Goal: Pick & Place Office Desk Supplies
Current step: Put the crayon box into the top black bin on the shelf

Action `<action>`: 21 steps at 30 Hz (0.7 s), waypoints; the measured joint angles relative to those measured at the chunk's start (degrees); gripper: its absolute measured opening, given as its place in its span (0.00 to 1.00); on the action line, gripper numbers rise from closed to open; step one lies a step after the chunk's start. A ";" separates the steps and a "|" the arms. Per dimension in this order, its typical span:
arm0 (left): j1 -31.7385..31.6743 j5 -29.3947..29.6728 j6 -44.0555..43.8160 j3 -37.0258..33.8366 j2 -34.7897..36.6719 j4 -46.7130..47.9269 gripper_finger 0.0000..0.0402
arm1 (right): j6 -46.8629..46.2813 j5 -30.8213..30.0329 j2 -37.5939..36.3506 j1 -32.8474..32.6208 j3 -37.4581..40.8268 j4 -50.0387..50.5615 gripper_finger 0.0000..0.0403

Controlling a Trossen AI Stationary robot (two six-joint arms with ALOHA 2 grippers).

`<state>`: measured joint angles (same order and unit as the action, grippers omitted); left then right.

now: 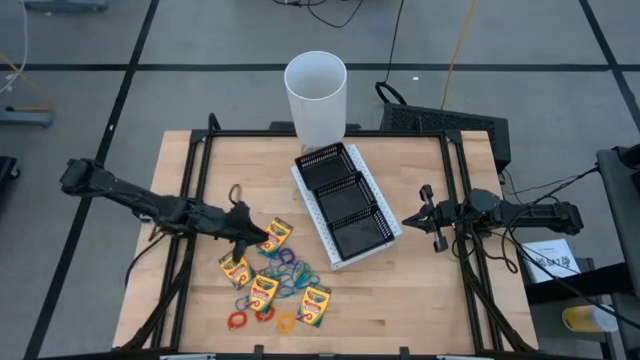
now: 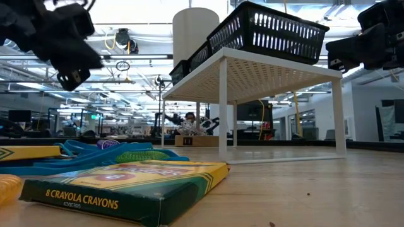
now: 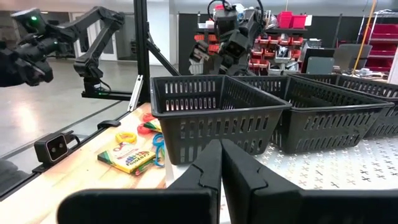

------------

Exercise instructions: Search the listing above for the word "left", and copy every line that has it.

Answer space:
arm0 (left): j1 -31.7385..31.6743 j5 -29.3947..29.6728 j6 -44.0555..43.8160 j3 -37.0258..33.8366 j2 -34.7897..36.6719 j4 -46.7130..47.9269 gripper_finger 0.0000..0.0402
`<state>`: measured joint angles (same order and unit as the action, grippers omitted); left then right.

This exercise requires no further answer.